Exercise goal :: Which lines in the records below contain the word "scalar"? Return each of them.

Material provided ::
+--

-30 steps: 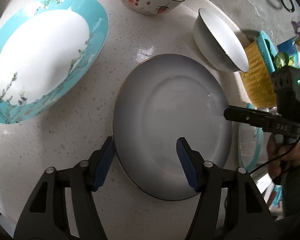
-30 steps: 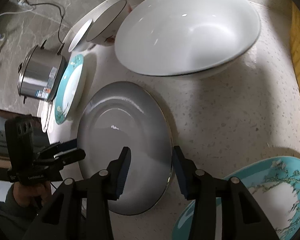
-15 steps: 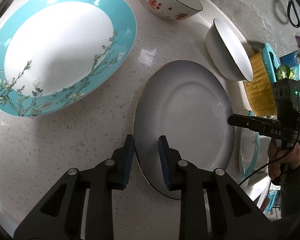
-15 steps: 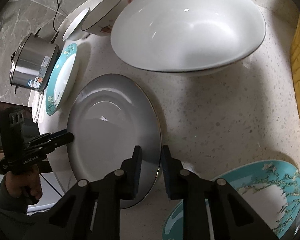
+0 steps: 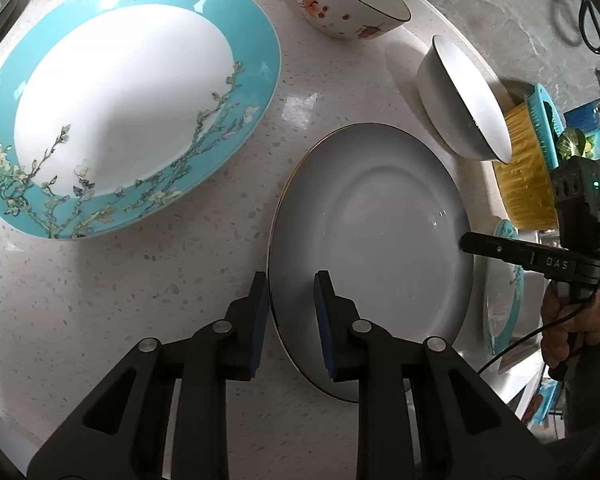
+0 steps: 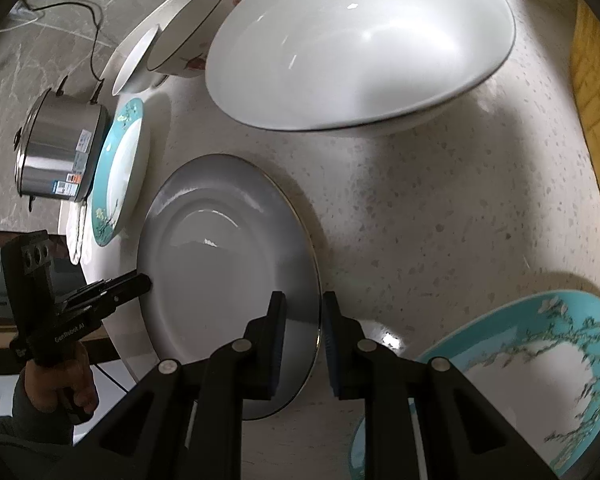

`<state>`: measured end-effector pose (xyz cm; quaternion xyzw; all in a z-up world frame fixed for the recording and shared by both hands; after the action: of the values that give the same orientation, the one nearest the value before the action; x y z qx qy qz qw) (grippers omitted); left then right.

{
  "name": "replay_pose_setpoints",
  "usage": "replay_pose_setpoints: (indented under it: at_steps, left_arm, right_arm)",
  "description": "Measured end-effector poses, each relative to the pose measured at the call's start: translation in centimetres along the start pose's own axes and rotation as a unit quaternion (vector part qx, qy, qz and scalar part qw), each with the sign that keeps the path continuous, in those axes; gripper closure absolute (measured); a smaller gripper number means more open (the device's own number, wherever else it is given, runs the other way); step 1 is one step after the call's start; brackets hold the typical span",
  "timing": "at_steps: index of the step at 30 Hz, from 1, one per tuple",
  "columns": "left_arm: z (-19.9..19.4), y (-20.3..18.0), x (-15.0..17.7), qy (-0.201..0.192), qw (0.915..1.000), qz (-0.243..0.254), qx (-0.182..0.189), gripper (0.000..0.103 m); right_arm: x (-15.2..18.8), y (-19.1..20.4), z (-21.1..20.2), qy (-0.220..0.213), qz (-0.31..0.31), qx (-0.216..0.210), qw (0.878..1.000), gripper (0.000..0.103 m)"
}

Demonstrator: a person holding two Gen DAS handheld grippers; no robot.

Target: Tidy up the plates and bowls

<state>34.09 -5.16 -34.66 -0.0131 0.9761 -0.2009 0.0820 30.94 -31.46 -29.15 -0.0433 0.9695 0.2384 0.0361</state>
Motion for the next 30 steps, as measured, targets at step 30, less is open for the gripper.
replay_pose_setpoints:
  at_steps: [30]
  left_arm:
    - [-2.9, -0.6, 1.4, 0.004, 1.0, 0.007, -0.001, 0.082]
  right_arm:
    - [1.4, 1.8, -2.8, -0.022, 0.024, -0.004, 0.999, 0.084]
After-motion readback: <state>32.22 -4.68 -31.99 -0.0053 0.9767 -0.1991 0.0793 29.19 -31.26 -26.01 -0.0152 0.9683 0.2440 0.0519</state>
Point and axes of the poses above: each gripper's, at about its wrist camera, not at the fingertips, and z roughly the way its jaws point, y to its left, x to its underside, the point moved 2 cm from there along z, roughly the way its jaws point
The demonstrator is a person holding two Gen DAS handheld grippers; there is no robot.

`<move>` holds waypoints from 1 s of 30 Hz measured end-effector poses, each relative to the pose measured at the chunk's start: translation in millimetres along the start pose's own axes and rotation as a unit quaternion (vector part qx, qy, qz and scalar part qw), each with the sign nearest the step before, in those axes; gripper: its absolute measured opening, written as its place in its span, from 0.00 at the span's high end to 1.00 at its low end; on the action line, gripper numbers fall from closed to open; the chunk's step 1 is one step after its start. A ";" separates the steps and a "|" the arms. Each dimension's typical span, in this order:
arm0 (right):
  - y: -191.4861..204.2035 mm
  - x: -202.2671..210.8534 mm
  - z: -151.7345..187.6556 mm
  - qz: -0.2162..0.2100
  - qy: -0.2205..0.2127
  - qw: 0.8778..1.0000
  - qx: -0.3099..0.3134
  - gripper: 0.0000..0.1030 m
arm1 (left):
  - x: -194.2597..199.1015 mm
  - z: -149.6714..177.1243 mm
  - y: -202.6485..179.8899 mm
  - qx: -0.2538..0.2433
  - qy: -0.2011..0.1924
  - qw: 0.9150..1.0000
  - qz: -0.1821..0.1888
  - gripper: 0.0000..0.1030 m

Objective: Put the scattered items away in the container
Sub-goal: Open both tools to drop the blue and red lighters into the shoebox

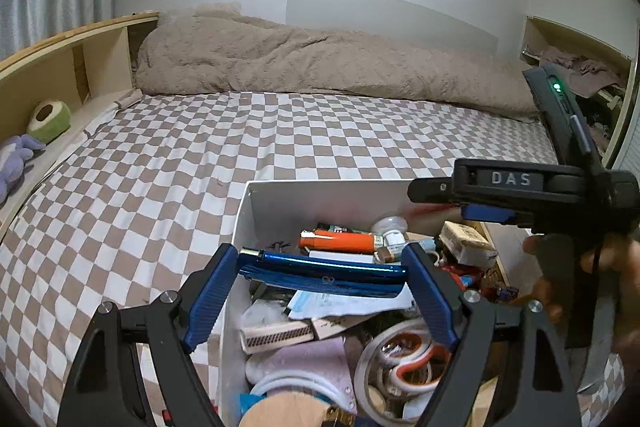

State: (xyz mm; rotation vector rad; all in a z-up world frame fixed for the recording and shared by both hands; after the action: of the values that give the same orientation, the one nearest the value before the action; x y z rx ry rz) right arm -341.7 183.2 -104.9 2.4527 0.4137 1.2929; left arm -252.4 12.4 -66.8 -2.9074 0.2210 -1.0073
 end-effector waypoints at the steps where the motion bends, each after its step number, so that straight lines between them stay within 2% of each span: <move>1: 0.6 2.5 -1.5 -0.003 -0.008 1.000 0.002 0.02 | -1.6 -1.9 -0.3 0.002 0.002 1.000 0.003 0.18; 6: 0.0 16.9 -7.5 -0.018 -0.028 0.999 -0.001 0.02 | -11.0 -6.7 -4.5 0.007 0.013 1.000 0.012 0.18; 12: -5.9 35.7 -3.5 -0.035 -0.040 0.998 -0.014 0.02 | -31.7 -10.6 -8.3 0.014 0.046 0.999 0.021 0.18; 22: -9.1 45.4 14.7 -0.050 -0.025 0.998 -0.002 0.02 | -73.2 -16.0 -1.4 0.019 0.101 0.995 0.009 0.19; 26: -13.9 46.5 20.1 -0.054 -0.023 0.998 0.000 0.02 | -81.0 -14.2 1.0 0.030 0.118 0.992 0.035 0.18; 28: -15.5 47.8 20.1 -0.057 -0.027 0.998 -0.004 0.02 | -79.8 -13.7 -1.3 0.026 0.118 0.992 0.035 0.12; 29: -16.0 48.4 20.5 -0.057 -0.029 0.998 -0.005 0.02 | -78.2 -14.0 -1.9 0.024 0.114 0.993 0.031 0.02; 30: -16.1 49.3 20.9 -0.058 -0.031 0.998 -0.006 0.02 | -75.2 -14.7 -2.0 0.025 0.107 0.994 0.028 0.01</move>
State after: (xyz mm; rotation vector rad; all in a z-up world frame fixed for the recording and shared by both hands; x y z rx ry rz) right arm -299.0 214.3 -86.5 2.4127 0.5209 1.1665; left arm -319.6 25.8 -101.0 -2.7310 0.2798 -1.2956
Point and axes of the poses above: each gripper's, at about its wrist camera, not at the fingertips, and x roughly against the way its jaws point, y to its left, z to its underside, the point moved 1 cm from there along -x, roughly the way its jaws point, and after that the axes turned 1 degree about x, right-handed, at the moved point
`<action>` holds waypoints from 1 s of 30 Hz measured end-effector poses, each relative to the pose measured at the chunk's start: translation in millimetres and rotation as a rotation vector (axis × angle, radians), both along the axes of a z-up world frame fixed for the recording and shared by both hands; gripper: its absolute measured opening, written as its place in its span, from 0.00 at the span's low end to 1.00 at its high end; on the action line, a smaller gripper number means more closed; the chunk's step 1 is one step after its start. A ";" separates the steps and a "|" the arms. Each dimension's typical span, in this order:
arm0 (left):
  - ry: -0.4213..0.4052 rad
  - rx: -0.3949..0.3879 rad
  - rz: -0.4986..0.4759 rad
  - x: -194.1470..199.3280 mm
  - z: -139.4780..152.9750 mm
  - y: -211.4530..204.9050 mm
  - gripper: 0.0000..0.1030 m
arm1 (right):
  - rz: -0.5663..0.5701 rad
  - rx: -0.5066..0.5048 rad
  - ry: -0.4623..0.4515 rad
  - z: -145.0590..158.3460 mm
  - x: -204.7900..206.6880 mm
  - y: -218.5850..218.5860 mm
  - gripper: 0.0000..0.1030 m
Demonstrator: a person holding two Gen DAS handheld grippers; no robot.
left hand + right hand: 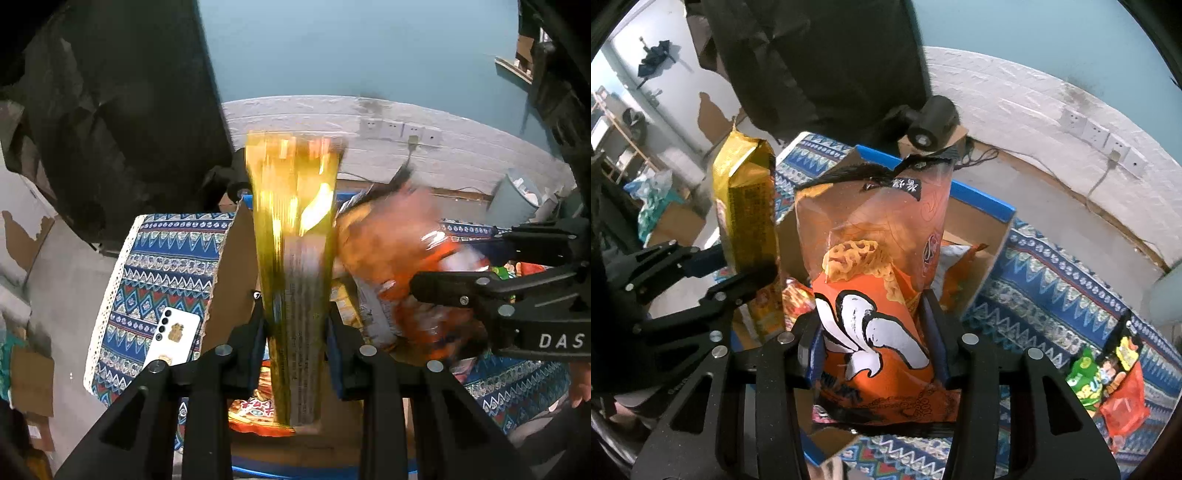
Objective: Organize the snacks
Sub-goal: 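Carry both snacks over the box and open both grippers to drop them, then move both grippers back to the remaining snacks on the cloth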
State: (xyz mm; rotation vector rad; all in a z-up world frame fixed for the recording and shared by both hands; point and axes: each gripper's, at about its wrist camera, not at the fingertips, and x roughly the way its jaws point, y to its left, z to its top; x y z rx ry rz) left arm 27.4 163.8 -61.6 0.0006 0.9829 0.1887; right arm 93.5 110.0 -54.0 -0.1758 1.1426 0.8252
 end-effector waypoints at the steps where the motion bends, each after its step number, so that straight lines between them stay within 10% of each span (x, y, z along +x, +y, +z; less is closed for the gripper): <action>1: -0.005 0.004 0.003 -0.5 0.9 -0.9 0.32 | 0.001 0.008 0.007 0.3 0.1 1.0 0.48; 5: -0.015 0.027 0.017 -1.0 3.3 -1.3 0.52 | -0.013 -0.004 -0.021 4.3 -0.7 -0.6 0.62; 10: -0.006 0.019 0.015 -0.6 2.9 -4.9 0.54 | -0.050 -0.006 -0.027 7.3 1.0 -17.1 0.72; 30: 0.017 -0.006 -0.103 15.1 2.3 -77.8 0.64 | -0.205 -0.046 -0.018 -3.5 10.6 -131.0 0.73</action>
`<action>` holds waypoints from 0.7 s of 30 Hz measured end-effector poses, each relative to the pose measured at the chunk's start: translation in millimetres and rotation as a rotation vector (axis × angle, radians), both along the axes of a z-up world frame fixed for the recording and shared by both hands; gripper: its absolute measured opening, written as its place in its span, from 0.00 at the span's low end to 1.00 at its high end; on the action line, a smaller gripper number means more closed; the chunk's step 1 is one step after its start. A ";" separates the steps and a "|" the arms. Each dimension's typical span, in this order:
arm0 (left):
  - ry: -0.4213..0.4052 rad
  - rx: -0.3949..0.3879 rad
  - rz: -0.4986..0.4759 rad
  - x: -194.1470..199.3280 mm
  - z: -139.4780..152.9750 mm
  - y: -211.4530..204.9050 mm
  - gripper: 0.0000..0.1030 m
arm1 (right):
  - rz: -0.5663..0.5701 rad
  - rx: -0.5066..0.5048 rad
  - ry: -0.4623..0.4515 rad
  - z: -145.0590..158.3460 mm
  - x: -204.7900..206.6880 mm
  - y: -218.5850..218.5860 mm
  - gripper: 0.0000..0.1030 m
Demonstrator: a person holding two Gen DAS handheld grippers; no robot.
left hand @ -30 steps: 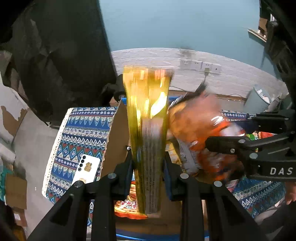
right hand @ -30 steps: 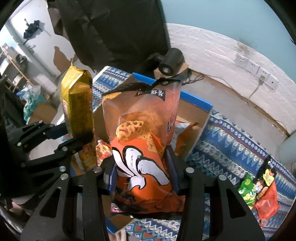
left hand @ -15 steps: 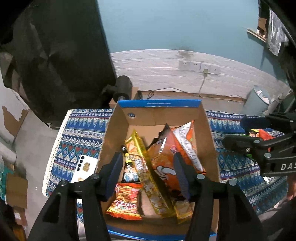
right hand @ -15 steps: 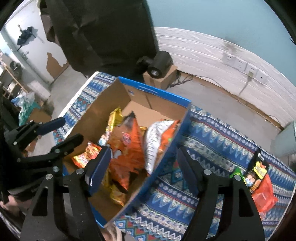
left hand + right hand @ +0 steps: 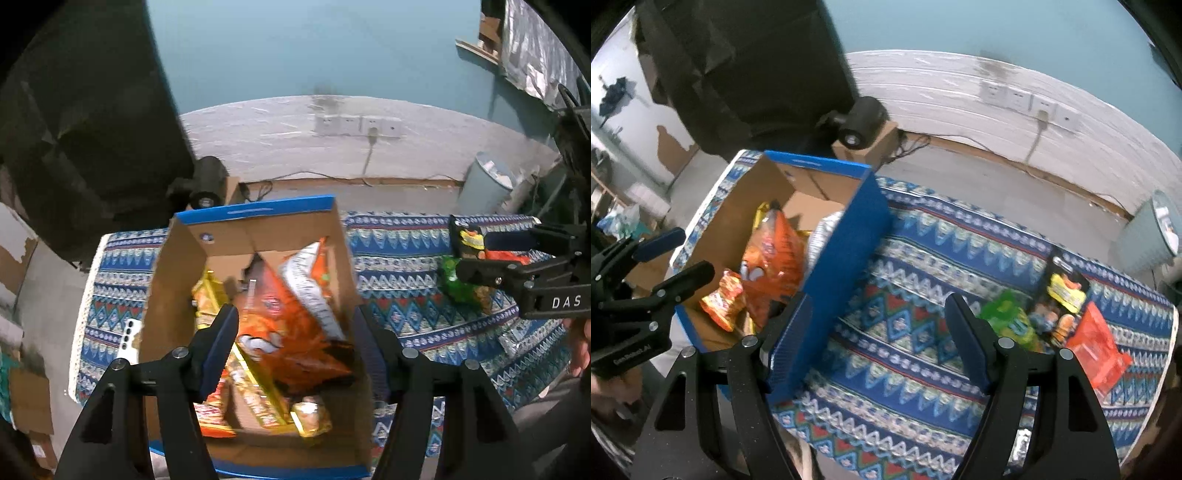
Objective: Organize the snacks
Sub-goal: 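Move both grippers back to the remaining snacks on the cloth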
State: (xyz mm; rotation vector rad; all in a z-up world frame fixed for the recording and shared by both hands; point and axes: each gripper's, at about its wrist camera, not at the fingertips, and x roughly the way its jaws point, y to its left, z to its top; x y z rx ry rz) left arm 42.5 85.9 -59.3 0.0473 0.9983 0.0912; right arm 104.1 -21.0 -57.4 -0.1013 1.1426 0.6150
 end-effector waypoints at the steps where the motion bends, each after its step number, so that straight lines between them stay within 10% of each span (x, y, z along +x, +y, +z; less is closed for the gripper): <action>1: 0.005 -0.001 -0.007 1.2 -1.1 -4.5 0.65 | -0.009 0.000 0.000 -0.4 0.1 -6.8 0.74; 21: 0.134 0.062 -0.137 32.5 -42.5 -106.5 0.76 | -0.172 -0.077 0.023 -33.5 11.2 -128.3 0.78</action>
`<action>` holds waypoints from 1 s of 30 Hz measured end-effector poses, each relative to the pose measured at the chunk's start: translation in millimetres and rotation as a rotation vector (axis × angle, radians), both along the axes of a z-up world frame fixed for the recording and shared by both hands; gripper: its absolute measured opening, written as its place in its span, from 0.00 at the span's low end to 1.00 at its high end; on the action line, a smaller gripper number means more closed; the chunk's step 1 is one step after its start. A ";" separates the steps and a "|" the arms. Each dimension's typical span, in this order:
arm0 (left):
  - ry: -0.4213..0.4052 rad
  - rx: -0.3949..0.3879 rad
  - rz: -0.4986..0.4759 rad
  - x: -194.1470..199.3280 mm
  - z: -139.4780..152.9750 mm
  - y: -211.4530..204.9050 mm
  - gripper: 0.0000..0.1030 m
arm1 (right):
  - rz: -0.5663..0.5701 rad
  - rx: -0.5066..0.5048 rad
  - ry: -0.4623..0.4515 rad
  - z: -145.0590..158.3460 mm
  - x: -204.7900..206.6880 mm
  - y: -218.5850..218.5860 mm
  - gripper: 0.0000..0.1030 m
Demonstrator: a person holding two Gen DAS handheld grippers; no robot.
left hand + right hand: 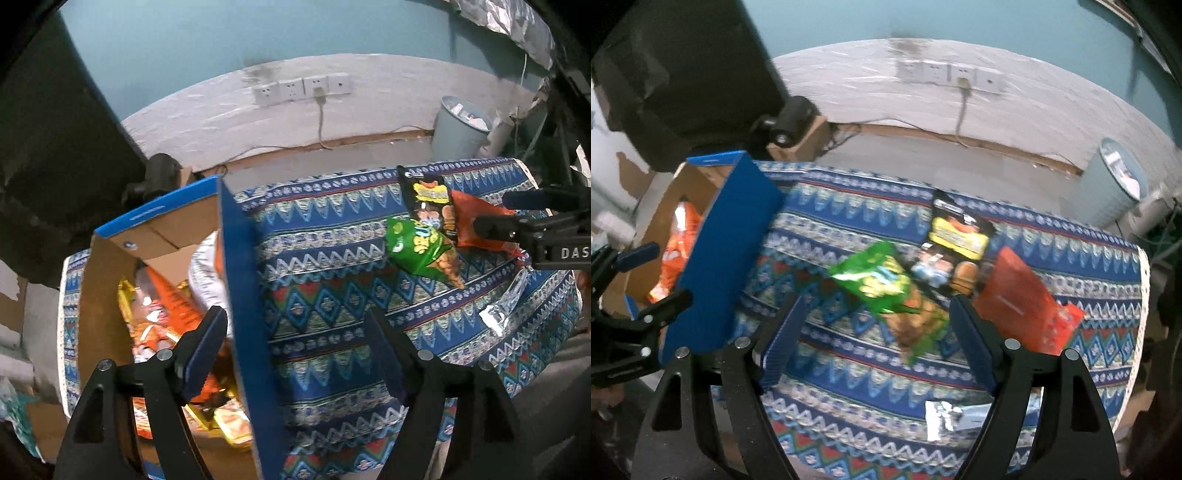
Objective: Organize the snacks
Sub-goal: 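Move both grippers back to the remaining snacks on the cloth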
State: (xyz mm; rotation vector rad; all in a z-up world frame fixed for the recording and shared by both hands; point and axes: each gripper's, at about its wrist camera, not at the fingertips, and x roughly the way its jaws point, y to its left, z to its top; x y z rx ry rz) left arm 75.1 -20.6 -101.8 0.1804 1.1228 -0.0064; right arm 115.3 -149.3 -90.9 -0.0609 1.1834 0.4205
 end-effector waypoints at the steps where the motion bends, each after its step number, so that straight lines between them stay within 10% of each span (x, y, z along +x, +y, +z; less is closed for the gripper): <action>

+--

Response to the exercise ::
  "description": "Measured end-effector poses, each relative to the pose measured at the call's start: translation in centimetres along the start pose's own axes and rotation as a unit quaternion (vector part qx, qy, qz and scalar part qw), each with the sign that keeps the path continuous, in those axes; gripper closure absolute (measured); a smaller gripper number means more open (the device's own number, wherever else it is given, runs the other way); step 1 is one step after the call's start; brackets hold the typical span",
`<move>` holds waypoints from 1 s of 30 Hz measured end-effector poses, each relative to the pose measured at the chunk's start: translation in millimetres along the start pose's own axes and rotation as a unit quaternion (vector part qx, qy, qz and scalar part qw), each with the sign nearest the step before, in those axes; gripper: its absolute measured opening, written as its place in its span, from 0.00 at the span's high end to 1.00 at its low end; on the action line, gripper numbers fall from closed to open; the chunk's step 1 is one step after its start. A ";" separates the steps and a "|" the arms. Each dimension's typical span, in this order:

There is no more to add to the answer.